■ Your assignment: Copy out the full listing exactly, omitting any picture it contains.
##### Data segment #####
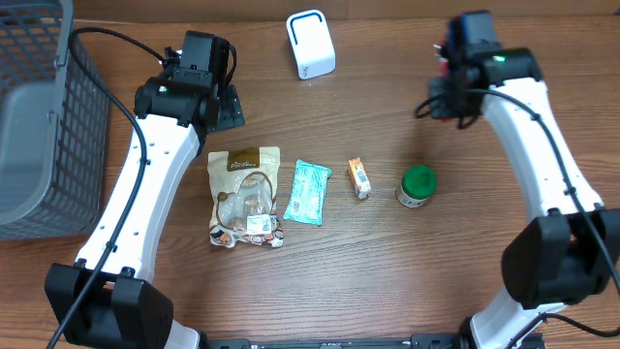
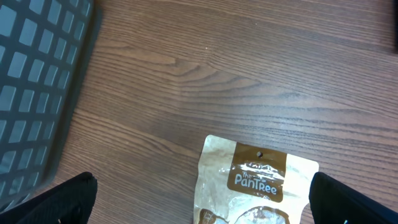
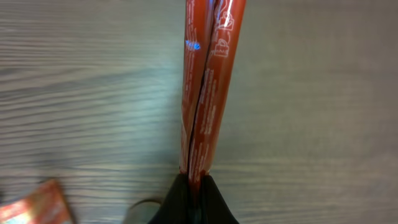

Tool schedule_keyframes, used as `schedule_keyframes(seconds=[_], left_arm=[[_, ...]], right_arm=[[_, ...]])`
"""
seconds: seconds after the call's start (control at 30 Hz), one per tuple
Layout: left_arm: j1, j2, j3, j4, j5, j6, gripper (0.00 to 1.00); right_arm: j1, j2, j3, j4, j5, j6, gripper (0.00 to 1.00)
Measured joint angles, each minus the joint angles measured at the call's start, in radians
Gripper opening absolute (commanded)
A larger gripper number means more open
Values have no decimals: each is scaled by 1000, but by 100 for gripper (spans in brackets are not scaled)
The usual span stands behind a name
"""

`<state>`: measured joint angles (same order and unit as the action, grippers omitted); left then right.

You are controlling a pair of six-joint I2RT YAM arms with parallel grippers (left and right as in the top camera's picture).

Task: Scan the item barcode
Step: 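Move the red sticks away from the scanner to the table's right side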

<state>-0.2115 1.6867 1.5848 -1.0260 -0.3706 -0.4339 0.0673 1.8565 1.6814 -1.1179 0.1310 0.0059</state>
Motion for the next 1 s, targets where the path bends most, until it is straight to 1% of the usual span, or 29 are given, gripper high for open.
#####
■ Task solution:
Tool schedule_keyframes, used as `schedule_keyframes(seconds=[_], left_arm=[[_, ...]], right_arm=[[_, ...]])`
"""
seconds: seconds after the call's start (control at 30 Hz), one per tuple
Layout: left_arm: j1, j2, j3, j4, j5, j6, gripper (0.00 to 1.00); right_arm: j1, j2, j3, j4, j5, j6, gripper (0.00 to 1.00)
Measured joint angles, each minus the joint angles measured at the call's start, in radians
Gripper opening absolute (commanded)
A larger gripper number means more open
Values have no decimals: each is scaled by 1000, but by 100 for gripper (spans in brackets are not scaled)
The usual span stands behind a name
"""

`<state>`: measured joint angles (same order and unit as the action, grippers omitted); left then right.

You are controlling a pair of six-joint I2RT YAM arms with parallel grippers (left and right as in the top camera's picture).

Task: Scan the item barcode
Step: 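Move the red sticks away from the scanner to the table's right side
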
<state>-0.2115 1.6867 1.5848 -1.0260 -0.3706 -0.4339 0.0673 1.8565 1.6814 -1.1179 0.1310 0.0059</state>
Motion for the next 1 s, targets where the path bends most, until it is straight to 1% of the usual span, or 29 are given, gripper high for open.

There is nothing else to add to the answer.